Trading Plans for THU. 10/10/24 – Hotter than CPI but Cooler Reaction to it So Far

This morning’s hotter-than-expected CPI could potentially raise concerns about the pace of the Fed rate cuts going forward. This has the potential to give some pause to the bulls, but the market action so far does not seem to reflect that. Last week’s NFP numbers reinforced the much better ADP Private Payrolls data which thus far seemed to spur market “disappointment” that the economy may not be as bad as was “hoped for”(?) to warrant the Fed to continue to cut rates aggressively. It would be interesting to see if the opposite reaction to the much better NFP numbers so far can sustain this week.

Geopolitical tensions and Germany’s recent inflation numbers could add fresh concerns to the concerns about potential Global slow down and whether China’s stimulus would be sufficient to rekindle its growth. Any macro upside catalysts are hard to see coming by unless some unexpected stories emerge to stoke fresh enthusiasm in the market bulls who seem to be feeling a bit exhausted.

Aggressive, Intraday Trading Plans:

For today, our aggressive intraday models indicate going long on a break above 5815 5810 5800 5777 5763 5753 5737 with an 7-point trailing stop except for 5815 which comes with a 8-point trailing stop, and going short on a break below 5809 5797 5775 5761 5750 5735 with no trailing stop.

Models also indicate selling a 5825 Call and a 5760 Put expiring today on the front month contract, at market at 9:36am ET.

Models indicate explicit long exits at 5813 5783 (if touched from above), and explicit short exits at 5787 (if touched from below). Models also indicate instituting a break-even stop (which would trigger on an if-touched from above/below basis when in effect) once a position hits a 3-point profit level. Models indicate taking these signals from 10:36am ET.

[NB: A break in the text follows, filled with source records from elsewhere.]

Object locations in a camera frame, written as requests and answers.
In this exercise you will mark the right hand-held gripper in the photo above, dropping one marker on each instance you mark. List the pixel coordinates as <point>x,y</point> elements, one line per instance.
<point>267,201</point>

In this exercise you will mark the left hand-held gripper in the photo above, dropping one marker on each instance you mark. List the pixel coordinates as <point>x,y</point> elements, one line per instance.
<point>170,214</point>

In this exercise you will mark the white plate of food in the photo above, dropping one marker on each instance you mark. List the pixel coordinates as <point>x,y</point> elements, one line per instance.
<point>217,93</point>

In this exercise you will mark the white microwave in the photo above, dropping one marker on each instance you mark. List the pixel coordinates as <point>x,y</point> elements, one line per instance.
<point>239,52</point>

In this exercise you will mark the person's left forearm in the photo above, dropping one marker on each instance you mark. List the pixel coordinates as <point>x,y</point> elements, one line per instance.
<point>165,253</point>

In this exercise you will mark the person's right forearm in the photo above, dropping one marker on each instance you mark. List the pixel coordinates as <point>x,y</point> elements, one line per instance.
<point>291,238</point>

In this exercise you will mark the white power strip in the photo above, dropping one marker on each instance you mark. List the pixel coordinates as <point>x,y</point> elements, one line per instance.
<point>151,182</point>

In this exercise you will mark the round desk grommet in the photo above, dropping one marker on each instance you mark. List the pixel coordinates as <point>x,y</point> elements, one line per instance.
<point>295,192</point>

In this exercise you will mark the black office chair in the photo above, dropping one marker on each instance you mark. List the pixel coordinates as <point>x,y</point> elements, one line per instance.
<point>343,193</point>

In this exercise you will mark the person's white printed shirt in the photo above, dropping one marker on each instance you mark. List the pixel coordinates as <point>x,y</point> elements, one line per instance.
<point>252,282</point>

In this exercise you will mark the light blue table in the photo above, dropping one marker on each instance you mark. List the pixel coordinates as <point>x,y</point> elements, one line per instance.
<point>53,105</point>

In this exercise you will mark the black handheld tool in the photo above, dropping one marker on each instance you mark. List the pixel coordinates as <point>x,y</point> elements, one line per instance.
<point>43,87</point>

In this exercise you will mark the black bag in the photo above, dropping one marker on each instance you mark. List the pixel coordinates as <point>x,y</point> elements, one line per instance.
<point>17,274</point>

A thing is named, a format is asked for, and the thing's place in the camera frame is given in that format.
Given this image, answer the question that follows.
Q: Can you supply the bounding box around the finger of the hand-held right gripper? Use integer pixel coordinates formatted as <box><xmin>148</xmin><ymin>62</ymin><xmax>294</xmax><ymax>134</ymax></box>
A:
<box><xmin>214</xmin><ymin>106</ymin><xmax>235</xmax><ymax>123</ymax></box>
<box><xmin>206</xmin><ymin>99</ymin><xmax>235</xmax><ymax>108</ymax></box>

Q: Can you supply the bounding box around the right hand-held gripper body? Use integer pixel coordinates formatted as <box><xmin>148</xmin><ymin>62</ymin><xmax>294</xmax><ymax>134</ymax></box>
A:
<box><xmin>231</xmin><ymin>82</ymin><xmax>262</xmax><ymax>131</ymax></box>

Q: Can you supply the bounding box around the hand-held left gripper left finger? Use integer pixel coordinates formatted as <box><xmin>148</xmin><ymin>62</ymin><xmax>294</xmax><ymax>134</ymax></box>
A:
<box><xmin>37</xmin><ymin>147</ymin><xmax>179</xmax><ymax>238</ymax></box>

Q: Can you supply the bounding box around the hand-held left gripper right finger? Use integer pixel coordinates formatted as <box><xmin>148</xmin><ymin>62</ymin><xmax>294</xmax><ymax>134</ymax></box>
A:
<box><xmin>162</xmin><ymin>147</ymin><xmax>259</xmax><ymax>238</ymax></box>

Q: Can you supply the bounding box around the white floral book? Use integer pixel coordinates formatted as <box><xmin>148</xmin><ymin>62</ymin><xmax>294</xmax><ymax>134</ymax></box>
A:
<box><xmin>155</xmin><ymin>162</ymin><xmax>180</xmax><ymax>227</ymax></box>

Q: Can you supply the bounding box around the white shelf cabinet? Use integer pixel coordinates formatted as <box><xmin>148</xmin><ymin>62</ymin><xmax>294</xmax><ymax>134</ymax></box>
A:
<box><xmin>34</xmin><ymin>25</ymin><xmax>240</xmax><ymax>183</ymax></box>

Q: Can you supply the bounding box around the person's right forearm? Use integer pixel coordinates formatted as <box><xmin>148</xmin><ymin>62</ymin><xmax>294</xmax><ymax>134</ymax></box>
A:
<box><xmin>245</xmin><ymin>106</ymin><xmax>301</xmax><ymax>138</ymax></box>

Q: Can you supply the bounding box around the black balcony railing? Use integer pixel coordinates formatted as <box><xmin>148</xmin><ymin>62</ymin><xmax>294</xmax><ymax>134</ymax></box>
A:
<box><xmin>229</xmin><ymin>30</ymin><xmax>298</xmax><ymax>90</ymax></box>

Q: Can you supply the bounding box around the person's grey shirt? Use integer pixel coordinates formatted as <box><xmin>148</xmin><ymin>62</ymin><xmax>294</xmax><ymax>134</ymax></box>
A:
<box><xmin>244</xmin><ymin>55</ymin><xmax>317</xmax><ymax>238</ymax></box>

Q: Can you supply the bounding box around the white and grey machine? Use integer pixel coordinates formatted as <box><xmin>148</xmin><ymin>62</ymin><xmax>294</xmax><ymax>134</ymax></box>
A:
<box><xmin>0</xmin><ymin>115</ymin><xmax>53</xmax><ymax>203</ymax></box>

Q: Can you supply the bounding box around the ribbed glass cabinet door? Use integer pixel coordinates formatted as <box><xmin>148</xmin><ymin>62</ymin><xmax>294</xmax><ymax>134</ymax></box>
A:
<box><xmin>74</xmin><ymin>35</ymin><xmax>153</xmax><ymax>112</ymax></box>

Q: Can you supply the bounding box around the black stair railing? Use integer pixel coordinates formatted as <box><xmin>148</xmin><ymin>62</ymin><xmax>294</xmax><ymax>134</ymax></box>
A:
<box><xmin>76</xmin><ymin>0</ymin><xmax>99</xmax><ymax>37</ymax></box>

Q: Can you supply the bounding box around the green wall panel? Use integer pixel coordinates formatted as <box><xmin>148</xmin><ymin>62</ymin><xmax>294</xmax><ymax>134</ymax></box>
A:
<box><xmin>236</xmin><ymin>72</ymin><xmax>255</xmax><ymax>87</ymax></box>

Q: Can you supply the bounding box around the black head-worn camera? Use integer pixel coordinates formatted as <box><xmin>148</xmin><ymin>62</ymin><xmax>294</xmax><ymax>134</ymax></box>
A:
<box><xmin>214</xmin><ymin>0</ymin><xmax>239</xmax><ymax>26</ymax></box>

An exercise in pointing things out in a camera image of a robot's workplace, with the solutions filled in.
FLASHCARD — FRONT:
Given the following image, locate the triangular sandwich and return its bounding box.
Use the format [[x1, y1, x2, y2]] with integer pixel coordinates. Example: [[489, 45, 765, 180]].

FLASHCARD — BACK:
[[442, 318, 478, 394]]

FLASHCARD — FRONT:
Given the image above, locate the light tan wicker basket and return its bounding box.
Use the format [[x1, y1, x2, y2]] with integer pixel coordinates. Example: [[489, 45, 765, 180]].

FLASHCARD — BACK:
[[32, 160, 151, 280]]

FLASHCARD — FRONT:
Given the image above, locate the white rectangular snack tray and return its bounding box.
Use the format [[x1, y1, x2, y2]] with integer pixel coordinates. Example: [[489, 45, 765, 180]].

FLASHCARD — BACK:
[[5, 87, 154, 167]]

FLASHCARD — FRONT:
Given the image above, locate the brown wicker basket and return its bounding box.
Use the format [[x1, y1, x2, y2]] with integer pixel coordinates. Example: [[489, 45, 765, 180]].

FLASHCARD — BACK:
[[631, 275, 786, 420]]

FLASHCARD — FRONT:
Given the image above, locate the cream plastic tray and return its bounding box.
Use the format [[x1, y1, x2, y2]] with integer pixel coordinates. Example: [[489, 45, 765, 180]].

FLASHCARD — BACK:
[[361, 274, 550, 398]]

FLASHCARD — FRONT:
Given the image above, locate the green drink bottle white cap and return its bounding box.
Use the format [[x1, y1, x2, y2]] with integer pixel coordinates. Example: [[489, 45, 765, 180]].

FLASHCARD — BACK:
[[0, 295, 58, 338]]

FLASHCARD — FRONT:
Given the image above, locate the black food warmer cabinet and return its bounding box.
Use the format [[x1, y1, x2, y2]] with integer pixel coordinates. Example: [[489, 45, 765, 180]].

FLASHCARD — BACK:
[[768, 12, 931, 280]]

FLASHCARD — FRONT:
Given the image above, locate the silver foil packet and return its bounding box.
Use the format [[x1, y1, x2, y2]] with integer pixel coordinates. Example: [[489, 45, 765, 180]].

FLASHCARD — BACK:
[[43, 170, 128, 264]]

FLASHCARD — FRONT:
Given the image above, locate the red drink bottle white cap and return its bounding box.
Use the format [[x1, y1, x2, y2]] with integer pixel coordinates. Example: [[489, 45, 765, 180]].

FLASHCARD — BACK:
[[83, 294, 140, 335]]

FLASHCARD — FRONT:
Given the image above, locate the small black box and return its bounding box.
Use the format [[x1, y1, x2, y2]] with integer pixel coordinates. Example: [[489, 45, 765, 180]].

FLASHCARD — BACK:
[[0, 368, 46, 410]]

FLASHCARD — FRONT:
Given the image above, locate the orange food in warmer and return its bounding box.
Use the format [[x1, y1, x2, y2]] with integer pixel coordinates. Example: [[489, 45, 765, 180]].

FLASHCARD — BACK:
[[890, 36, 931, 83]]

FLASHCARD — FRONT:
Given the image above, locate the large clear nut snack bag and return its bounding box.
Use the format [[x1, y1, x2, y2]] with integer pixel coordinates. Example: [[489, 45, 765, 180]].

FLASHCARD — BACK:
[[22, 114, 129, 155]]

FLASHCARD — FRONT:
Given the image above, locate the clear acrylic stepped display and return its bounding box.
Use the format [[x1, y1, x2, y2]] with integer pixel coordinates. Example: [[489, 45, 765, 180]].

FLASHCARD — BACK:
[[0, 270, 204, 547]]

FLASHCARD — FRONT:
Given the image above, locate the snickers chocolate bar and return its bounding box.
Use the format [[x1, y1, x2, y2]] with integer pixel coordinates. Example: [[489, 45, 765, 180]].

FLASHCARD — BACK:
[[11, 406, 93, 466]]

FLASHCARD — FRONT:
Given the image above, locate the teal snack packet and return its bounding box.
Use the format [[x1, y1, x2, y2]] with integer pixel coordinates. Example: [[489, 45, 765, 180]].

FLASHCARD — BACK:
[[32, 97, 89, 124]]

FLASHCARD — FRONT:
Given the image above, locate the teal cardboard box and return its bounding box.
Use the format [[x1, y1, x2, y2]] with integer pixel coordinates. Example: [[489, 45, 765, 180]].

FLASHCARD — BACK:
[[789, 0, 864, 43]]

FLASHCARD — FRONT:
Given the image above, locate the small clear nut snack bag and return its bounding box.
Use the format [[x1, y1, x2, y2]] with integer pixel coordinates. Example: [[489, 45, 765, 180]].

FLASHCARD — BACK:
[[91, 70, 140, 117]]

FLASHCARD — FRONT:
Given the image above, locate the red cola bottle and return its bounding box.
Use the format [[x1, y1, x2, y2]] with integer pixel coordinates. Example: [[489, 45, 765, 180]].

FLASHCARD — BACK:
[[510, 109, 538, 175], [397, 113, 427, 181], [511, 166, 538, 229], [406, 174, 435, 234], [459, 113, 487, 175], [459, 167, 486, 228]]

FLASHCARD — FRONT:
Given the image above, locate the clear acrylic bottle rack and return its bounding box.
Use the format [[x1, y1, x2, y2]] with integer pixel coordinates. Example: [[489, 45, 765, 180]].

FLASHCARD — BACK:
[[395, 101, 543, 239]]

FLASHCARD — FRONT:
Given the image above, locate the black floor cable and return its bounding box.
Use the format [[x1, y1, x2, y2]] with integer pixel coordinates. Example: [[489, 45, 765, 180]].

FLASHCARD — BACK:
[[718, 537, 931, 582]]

By definition the intraday models do not hold any positions overnight (unless otherwise stated explicitly) – the models exit any open position at the close of the last bar (3:59pm bar or 4:00pm bar, depending on your platform’s bar timing convention).

To avoid getting whipsawed, use at least a 5-minute closing or a higher time frame (a 1-minute if you know what you are doing) – depending on your risk tolerance and trading style – to determine the signals.

(WHAT IS THE CREDIBILITY and the PERFORMANCE OF OUR MODEL TRADING PLANS over the LAST WEEK, LAST MONTH, LAST YEAR? Please check our latest Results posting to see for yourself how our pre-published model trades have performed so far! Seeing is believing!)

NOTES – HOW TO INTERPRET/USE THESE TRADING PLANS:
(i) The trading levels identified are derived from our A.I. Powered Quant Models. Depending on the market conditions, these may or may not correspond to any specific indicator(s).
(ii) These trading plans may be used to trade in any instrument that tracks the S&P 500 Index (e.g., ETFs such as SPY, derivatives such as futures and options on futures, and SPX options), triggered by the price levels in the Index. The results of these indicated trades would vary widely depending on the timeframe you use (tick chart, 1 minute, or 5 minute, or 15 minute or 60 minute etc.), the quality of your broker’s execution, any slippages, your trading commissions and many other factors.
(iii) For the execution of our models trading plans, a “break above/below” is deemed to have occurred when the index closes above/below (if you are trading by bar close) a specified trading level.
(iv) For the trades to trigger, the breaks should occur during the regular session hours starting at 9:30am ET. By design, they carry only one open position at any given time.
(v) These are NOT trading recommendations for any individual(s) and may or may not be suitable to your own financial objectives and risk tolerance – USE these ONLY as educational tools to inform and educate your own trading decisions, at your own risk.